10 years after The Stern Review, and its still ahead of its time

Commissioned by the British Government in 2005, The Stern Review shook the world with its searing examination of manmade climate change. Its predictions have been spectacularly vindicated by the evidence, and it remains among the most influential works of scholarship on global warming. On the Review’s tenth anniversary, its author, Nicholas Stern, Baron Stern of Brentford, spoke in Mumbai at the invitation of the Sanctuary Nature Foundation. A leading global authority on development economics, Lord Stern served from 2000-2003 as Chief Economist of the World Bank, and is currently the IG Patel Professor of Economics and Government at the London School of Economics, Chair of the LSE’s Grantham Research Institute on Climate Change, and President of the British Academy.

The programme, Ten Years After The Stern Review, drew a gathering of diplomats, conservationists, economists and leading figures from industry and business, among them Ravneet Gill, CEO of Deutsche Bank India, Sir Richard Stagg, former British High Commissioner to India, and Sunil Alagh, former chairman of Britannia. Abhishek Padnis offers a review of the evening.


Introduced by former HSBC India chairperson Naina Lal Kidwai as “a great friend of India”, Lord Stern spoke thoughtfully about the challenges of a planet warming faster than even he predicted. Instructive without being academic, and speaking with the wry humour for which he is known, he described climate change as “the greatest market failure the world has seen”. Markets fail, he explained, when they give the wrong price signals – for instance, when emissions that have huge global costs are financially cheap to those responsible.

His warning was stark – the human race has at best 20 years to arrest climate change. If it fails (and there’s every chance it will), the devastation and chaos will be unprecedented. It’s a warning that is increasingly being heeded in global capitals. As Lord Stern said, “the Kyoto Protocol [1992] took 4 years to agree, but the Paris Agreement [2015] took just 11 months”. Even India and China, the perennial dissenters, had been “very constructive at Paris and Marrakech [2016]”.

Debunking an old chestnut, Lord Stern argued that development and climate initiatives are not antagonistic – indeed, he argued, they must go together, because “if we fail on one, we fail on the other”. He reminded investors that the empirical evidence showed that divestment of polluting companies lowered the investor’s overall risk, since a disregard for the environment often signalled disregard for other governance norms.

On an optimistic note, Lord Stern noted how carbon pricing now prevailed in over 40 countries, and how large corporations like Mahindra and Unilever had committed to turning carbon-neutral and even carbon-positive. He said the growth of renewables, low-energy-consumption technology and robotics offer the means to pursue growth and development goals and tackle climate change, all at once.

The lecture was followed by a lively panel discussion featuring Lord Stern with Pravin Pardeshi, Chief Secretary to the Chief Minister of Maharashtra; Naina Lal Kidwai; Bittu Sahgal, Editor of Sanctuary Asia; Usha Thorat, former Deputy Governor of the Reserve Bank of India; and Namita Vikas, Group President & Managing Director, Climate Strategy, YES Bank.

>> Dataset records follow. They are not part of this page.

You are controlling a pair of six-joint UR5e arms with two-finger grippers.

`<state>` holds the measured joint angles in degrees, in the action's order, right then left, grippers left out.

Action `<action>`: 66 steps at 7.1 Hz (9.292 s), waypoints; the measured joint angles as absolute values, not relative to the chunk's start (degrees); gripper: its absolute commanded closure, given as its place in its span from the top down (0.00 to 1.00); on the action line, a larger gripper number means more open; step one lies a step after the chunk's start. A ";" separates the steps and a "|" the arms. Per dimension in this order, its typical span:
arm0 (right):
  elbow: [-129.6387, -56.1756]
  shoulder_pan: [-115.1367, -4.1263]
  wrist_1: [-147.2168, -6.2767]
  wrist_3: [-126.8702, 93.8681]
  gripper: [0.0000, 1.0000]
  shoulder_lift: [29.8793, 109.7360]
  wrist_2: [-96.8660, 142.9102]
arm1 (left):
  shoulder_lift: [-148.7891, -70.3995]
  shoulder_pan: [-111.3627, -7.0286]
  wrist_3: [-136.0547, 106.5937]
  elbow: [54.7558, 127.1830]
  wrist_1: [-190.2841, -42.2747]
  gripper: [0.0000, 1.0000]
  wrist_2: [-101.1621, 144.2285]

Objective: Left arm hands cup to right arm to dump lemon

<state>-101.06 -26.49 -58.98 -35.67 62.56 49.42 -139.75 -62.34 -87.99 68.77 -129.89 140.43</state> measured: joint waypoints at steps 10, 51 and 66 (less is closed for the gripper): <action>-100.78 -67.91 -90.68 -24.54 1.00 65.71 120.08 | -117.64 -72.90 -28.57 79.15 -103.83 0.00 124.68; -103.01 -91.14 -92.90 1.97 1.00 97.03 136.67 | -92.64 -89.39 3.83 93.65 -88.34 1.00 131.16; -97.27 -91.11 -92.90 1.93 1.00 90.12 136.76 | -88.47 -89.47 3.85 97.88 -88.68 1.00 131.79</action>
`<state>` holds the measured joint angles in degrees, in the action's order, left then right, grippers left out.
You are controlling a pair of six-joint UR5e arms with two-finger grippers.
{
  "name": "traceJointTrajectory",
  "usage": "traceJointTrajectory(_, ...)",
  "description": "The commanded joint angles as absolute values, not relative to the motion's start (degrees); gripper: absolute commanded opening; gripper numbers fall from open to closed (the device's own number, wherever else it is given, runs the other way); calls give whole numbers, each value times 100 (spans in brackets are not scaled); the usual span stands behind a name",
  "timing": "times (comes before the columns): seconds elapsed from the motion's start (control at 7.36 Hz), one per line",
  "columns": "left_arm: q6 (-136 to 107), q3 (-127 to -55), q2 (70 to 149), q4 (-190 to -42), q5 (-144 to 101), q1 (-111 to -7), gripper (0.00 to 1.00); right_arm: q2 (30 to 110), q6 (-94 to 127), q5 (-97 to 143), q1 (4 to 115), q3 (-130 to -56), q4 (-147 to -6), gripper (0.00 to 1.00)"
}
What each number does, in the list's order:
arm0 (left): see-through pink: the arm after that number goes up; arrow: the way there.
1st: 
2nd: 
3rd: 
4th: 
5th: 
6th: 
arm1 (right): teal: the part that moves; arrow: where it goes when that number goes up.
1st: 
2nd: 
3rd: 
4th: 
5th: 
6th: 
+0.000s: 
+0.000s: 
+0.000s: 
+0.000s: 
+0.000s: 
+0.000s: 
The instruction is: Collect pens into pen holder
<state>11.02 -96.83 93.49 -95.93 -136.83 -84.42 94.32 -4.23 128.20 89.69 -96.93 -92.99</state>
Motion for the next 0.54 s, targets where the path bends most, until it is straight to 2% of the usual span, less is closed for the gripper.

The panel agreed on the need for carbon pricing, but Chief Secretary Pardeshi, the hardened realist on the panel, argued that the real problem with climate initiatives wasn’t lack of awareness but political unpopularity, especially with job losses in existing industries. In response, Lord Stern demonstrated convincingly that new jobs in renewable energy far outnumbered job losses in existing energy industries.

The panel was especially concerned about water scarcity. Bittu Sahgal argued that the consequences of climate change, such as water salinity in coastal Bengal, would create migration chaos that would dwarf current crises. Chief Secretary Pardeshi said his government was already awake to the crisis, recounting its efforts in distributed water harvesting, which had made over 5,000 villages water-neutral.

Naina Lal Kidwai steered the water discussion back to market failure, musing that the poor actually paid more for water than the rich, who got it free. India, she lamented, was not water-scarce, but too much of its water was lost to agriculture or waste discharge.

Lord Stern closed with a startling statistic. Civilisation, he said, had emerged in a narrow band of +/- 1°C of our current climate. Even with mitigated climate change, the earth now faced a 3-4°C fluctuation, bringing temperatures last seen 3 million years ago. Our very civilisation, he said, is at stake in this inter-generational battle. We ignore it at our peril.